## TRY IT
Where in the data below does the word "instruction" appear? Copy each line that holds it.

◇ ◇ ◇ ◇ ◇ ◇ ◇

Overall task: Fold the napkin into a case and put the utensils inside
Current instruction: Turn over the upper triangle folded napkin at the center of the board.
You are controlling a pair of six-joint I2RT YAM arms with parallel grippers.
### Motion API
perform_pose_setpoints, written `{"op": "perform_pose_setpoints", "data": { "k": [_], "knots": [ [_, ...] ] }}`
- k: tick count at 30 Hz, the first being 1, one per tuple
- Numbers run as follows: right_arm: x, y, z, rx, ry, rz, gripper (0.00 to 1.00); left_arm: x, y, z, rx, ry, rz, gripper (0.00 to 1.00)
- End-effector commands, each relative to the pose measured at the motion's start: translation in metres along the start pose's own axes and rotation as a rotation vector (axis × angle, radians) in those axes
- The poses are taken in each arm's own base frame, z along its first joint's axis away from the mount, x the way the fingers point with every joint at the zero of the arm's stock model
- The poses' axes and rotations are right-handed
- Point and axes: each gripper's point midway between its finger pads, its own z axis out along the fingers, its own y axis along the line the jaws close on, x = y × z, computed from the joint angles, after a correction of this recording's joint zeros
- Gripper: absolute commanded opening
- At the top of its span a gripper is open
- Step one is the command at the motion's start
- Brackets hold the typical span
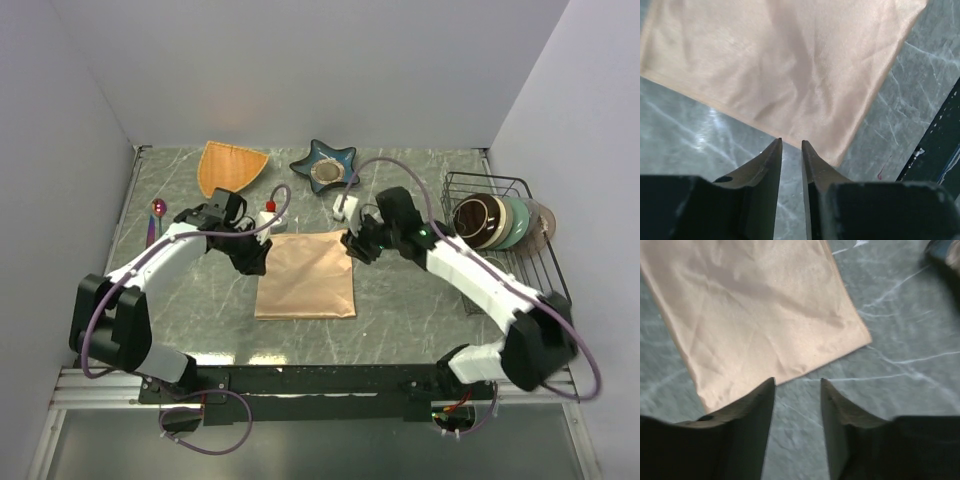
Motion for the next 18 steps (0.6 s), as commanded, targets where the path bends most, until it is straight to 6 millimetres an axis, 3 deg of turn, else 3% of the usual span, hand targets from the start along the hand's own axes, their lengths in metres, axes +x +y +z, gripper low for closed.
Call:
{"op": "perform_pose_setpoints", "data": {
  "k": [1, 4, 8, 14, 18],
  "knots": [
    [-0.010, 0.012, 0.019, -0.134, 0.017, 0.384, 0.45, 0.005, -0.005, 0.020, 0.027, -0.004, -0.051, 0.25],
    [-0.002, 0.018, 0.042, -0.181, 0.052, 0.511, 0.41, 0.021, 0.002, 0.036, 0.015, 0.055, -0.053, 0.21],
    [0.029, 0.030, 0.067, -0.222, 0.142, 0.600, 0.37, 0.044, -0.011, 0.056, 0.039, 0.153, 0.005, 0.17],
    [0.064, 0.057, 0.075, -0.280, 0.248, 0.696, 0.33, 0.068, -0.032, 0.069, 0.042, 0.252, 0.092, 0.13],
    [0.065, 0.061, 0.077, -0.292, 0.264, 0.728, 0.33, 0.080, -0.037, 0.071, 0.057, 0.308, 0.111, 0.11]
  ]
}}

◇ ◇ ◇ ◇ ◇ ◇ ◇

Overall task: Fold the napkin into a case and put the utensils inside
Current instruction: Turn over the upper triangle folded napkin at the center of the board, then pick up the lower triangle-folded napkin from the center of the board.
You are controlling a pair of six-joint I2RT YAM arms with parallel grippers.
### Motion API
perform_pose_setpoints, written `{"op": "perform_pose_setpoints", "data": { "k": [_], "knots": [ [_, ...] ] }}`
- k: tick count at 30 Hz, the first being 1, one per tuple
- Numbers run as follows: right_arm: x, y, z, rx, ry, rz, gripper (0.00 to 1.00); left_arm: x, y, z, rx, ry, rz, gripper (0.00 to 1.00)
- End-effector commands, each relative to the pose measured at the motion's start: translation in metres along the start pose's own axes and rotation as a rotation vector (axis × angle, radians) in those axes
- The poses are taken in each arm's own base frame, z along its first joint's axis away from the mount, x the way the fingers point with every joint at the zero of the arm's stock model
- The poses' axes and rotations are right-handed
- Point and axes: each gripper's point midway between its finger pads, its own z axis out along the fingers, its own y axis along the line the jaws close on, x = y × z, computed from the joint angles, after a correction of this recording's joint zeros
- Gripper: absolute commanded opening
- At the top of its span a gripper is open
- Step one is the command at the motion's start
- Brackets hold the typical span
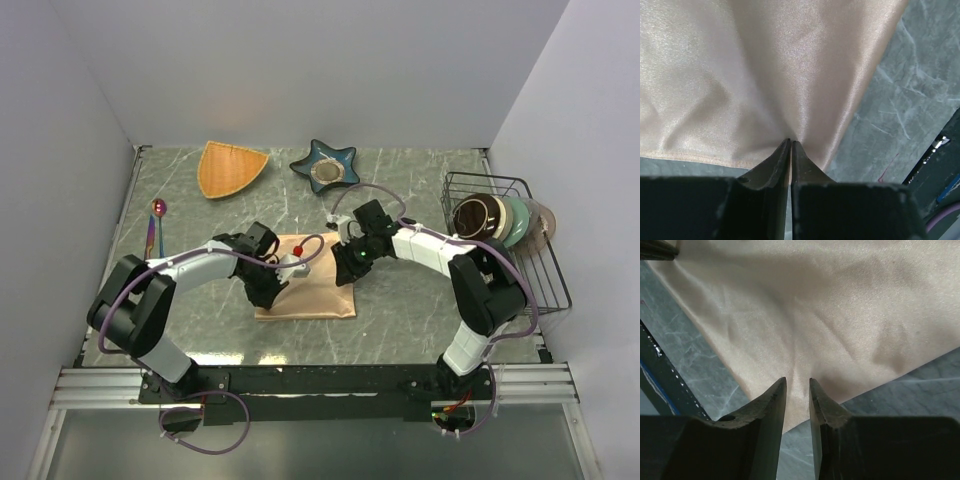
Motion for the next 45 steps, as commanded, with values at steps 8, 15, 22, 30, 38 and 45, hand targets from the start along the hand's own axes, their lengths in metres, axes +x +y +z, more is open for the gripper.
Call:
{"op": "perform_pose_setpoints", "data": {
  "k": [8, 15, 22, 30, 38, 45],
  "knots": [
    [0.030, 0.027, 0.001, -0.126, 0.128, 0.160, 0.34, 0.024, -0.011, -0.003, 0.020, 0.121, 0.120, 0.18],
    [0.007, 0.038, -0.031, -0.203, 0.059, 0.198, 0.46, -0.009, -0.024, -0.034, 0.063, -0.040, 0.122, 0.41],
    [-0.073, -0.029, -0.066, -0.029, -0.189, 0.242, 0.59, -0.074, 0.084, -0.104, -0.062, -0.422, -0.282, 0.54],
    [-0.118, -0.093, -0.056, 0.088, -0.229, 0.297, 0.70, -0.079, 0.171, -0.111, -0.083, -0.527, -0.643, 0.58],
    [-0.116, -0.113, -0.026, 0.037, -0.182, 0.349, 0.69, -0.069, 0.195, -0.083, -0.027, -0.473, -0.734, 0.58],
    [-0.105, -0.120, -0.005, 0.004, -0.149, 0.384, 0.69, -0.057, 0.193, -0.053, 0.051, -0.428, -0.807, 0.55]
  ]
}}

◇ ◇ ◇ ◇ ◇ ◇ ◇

## OUTPUT OF THE EXERCISE
Current instruction: Turn over the upper triangle folded napkin at the center of the board.
Current instruction: Turn over the upper triangle folded napkin at the center of the board, then pick up the lower triangle-folded napkin from the center of the board.

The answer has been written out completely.